According to the American Cancer Society, excluding skin cancer, Colorectal Cancer is the third most common cancer diagnosed in both men and women in the United States and there are approximately 140,000 new cases of colorectal cancer diagnosed each year in the U.S.
Traditionally, when patients are diagnosed with this type of cancer, they require a surgery to access the abdominal cavity and remove the parts of the colon and rectum that have cancerous lesions.
Now, there is a new option for select patients with large polyps and/or early cancerous lesions.
Presbyterian/St. Luke's (P/SL) Medical Center, led by colorectal surgeon Dr. Warren Strutt, is pioneering a new type of endoscopic robotic-assisted surgery for patients. It is one of a handful of hospitals in the country using this new technology.
9NEWS Medical Expert, Dr. Comilla Sasson, spoke with the doctor who is using the new robot.

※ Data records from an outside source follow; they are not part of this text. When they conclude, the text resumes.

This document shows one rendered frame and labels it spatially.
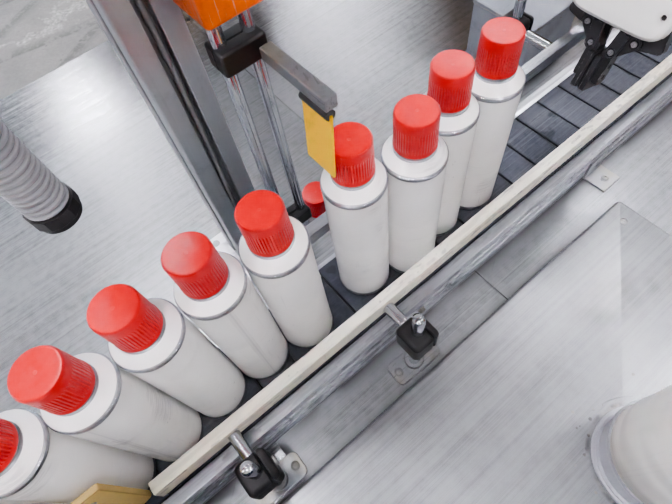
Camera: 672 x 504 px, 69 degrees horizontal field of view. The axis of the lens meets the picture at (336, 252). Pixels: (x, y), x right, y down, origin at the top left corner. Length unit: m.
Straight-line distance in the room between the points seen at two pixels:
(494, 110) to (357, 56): 0.40
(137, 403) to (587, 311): 0.40
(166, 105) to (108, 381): 0.20
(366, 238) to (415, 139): 0.09
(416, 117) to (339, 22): 0.53
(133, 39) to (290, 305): 0.21
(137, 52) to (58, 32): 2.41
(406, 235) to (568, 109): 0.31
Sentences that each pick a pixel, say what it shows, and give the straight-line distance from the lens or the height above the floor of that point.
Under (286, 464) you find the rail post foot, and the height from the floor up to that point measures 0.83.
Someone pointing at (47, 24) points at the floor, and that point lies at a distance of 2.86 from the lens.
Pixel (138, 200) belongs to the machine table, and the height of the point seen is 0.83.
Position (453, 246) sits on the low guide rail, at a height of 0.91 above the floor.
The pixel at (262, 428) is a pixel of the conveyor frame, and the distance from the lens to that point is 0.48.
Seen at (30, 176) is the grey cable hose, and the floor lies 1.12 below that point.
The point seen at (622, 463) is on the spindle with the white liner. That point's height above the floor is 0.93.
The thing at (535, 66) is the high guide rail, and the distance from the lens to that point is 0.59.
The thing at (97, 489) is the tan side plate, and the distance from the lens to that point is 0.40.
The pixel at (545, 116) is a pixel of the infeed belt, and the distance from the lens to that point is 0.66.
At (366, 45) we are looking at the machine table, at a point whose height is 0.83.
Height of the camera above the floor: 1.34
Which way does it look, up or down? 60 degrees down
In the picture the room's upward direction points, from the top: 12 degrees counter-clockwise

"We are pleased to offer patients a less invasive procedure for faster recovery with minimized pain," Dr. Strutt said.
The new minimally invasive approach may: be used for patients who are not good surgical candidates, shorten the length of stay in the hospital, and decrease pain and surgical complication rates.
Robotic-assisted surgery has been used for a variety of other medical conditions, but access, thanks to this new flexible robot, is new to the surgical treatment of colorectal cancer.
Sasson says using this new robotic tool can cut back on complications that can come with surgery. She says not all patients will be candidates for this type of procedure, but it is exciting to see where this field will go in the next few years.